A scientist assails superstition and irrationality.
After evolutionary biologist Coyne (Ecology and Evolution/Univ. of Chicago; Why Evolution Is True, 2009, etc.) published a widely read book presenting evidence for evolution, he was astonished to find that “the proportion of creationists in America didn’t budge,” hovering between 40 and 46 percent. Faith, he concluded, “led them to discount and reject the facts right before their noses.” In his latest book, the author takes on the problem of faith directly, arguing that “understanding reality…is best achieved using the tools of science, and is never achieved using the methods of faith.” Although he makes a clear and cogent argument, he may find that, once again, he is preaching to his own choir.
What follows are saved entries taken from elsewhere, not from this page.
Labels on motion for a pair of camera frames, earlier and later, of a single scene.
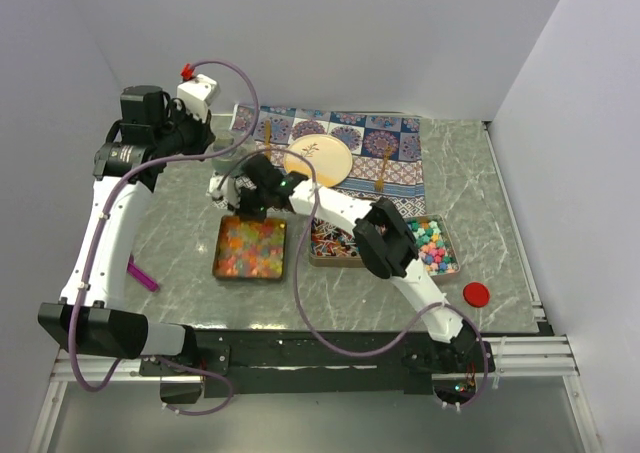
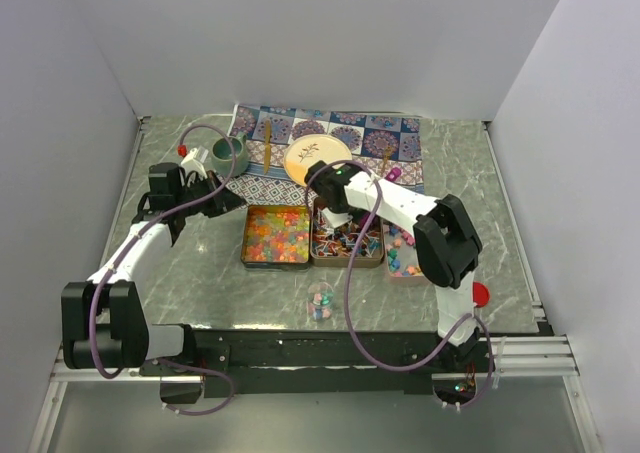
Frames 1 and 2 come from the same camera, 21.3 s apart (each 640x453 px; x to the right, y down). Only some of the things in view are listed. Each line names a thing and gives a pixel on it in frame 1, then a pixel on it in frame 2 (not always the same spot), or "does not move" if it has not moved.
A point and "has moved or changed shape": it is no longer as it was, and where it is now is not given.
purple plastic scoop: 141,275 has moved or changed shape
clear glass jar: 221,165 -> 320,301
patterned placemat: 386,148 does not move
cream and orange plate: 331,157 does not move
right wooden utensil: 379,182 does not move
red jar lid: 476,294 does not move
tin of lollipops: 331,246 does not move
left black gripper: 203,130 -> 223,201
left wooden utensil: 267,137 does not move
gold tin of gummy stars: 250,250 has moved or changed shape
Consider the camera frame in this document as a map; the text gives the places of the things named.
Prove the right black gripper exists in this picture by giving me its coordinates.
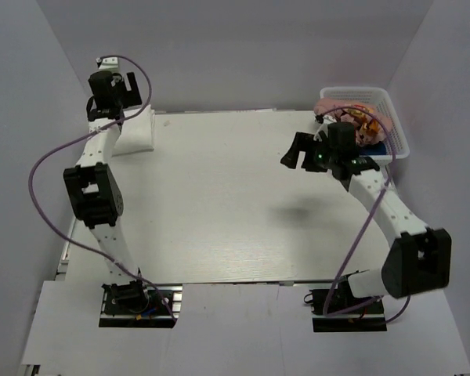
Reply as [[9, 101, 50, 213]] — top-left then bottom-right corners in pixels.
[[281, 132, 338, 173]]

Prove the pink printed t shirt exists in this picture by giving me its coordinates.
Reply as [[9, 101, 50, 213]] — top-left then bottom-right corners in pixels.
[[313, 98, 393, 146]]

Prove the white t shirt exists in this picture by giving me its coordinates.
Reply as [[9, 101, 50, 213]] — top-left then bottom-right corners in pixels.
[[113, 105, 155, 156]]

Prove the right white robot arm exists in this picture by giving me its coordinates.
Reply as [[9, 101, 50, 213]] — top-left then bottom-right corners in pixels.
[[280, 123, 452, 313]]

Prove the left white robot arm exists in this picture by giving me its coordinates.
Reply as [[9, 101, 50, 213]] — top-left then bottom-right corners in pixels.
[[63, 70, 142, 285]]

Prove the blue t shirt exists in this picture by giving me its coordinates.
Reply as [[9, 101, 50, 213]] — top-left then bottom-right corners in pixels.
[[359, 142, 387, 156]]

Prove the white plastic basket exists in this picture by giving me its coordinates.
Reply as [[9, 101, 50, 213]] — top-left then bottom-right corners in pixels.
[[320, 86, 410, 166]]

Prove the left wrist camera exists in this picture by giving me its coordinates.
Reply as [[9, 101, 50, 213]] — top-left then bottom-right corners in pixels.
[[96, 56, 120, 74]]

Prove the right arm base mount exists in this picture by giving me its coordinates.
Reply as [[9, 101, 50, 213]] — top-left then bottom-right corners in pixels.
[[303, 288, 387, 333]]

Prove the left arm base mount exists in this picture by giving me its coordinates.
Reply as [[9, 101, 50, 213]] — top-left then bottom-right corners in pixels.
[[99, 281, 183, 329]]

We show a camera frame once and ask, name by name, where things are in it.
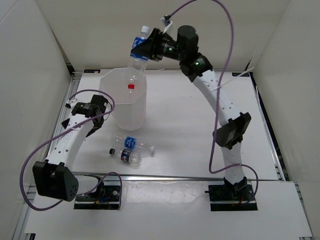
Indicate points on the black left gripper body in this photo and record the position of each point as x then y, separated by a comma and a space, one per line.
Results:
96, 127

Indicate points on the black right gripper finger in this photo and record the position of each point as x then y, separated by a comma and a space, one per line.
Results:
147, 51
152, 43

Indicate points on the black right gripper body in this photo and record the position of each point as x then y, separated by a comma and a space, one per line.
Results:
170, 49

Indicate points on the blue label upright-lying bottle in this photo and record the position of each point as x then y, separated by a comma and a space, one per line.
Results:
137, 63

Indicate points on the red cap water bottle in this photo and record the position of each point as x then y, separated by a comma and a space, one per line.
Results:
130, 93

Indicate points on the black cap pepsi bottle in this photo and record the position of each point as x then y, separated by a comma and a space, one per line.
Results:
126, 156

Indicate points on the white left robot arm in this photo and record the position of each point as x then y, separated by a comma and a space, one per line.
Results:
53, 176

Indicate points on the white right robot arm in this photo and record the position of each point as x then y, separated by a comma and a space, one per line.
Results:
194, 65

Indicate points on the white octagonal bin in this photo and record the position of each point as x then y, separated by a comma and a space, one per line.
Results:
129, 116

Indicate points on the black corner label plate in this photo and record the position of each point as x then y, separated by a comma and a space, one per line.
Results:
91, 71

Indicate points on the crushed clear blue-label bottle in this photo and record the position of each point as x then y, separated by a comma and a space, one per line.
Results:
133, 143

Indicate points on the white zip tie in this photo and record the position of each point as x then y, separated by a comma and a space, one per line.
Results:
234, 78

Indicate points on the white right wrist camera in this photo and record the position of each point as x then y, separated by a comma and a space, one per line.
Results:
168, 24

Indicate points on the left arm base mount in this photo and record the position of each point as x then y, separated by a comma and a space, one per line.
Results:
106, 196

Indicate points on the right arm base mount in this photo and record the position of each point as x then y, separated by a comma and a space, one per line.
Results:
221, 198

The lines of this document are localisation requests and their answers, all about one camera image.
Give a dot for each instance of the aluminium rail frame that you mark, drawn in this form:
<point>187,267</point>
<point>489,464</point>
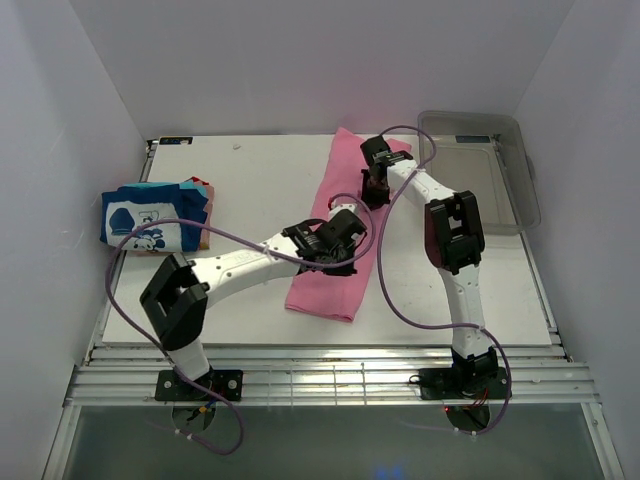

Coyne defines science “as a collection of methods” yielding knowledge that can be rejected or confirmed through testing. Religion derives its authority from belief in “a god, gods, or similar superhuman power.” Coyne focuses on religions “that make empirical claims about the existence of a deity, the nature of that deity, and how it interacts with the world,” in particular Judaism, Islam, and especially Christianity. Discounting the efforts of accommodationists, who strive to find common ground between science and religion, Coyne asserts that the two are incompatible “because they have different methods of getting knowledge about reality, different ways of assessing the reliability of that knowledge, and, in the end, arrive at conflicting conclusions about the universe.” He notes that evolutionary biology is a special focus of incredulity or outright attack by the faithful, but he sees that other areas as well—e.g., stem cell research, vaccination, euthanasia, homosexuality, and global warming—have been undermined by religious claims. Coyne celebrates a world without faith, claiming that there would be no loss of compassion and morality, only of pseudoscientific thought that can “do real damage to our species and our planet.”
Deeply religious readers may not even pick it up, but this is an important book that deserves an open-minded readership.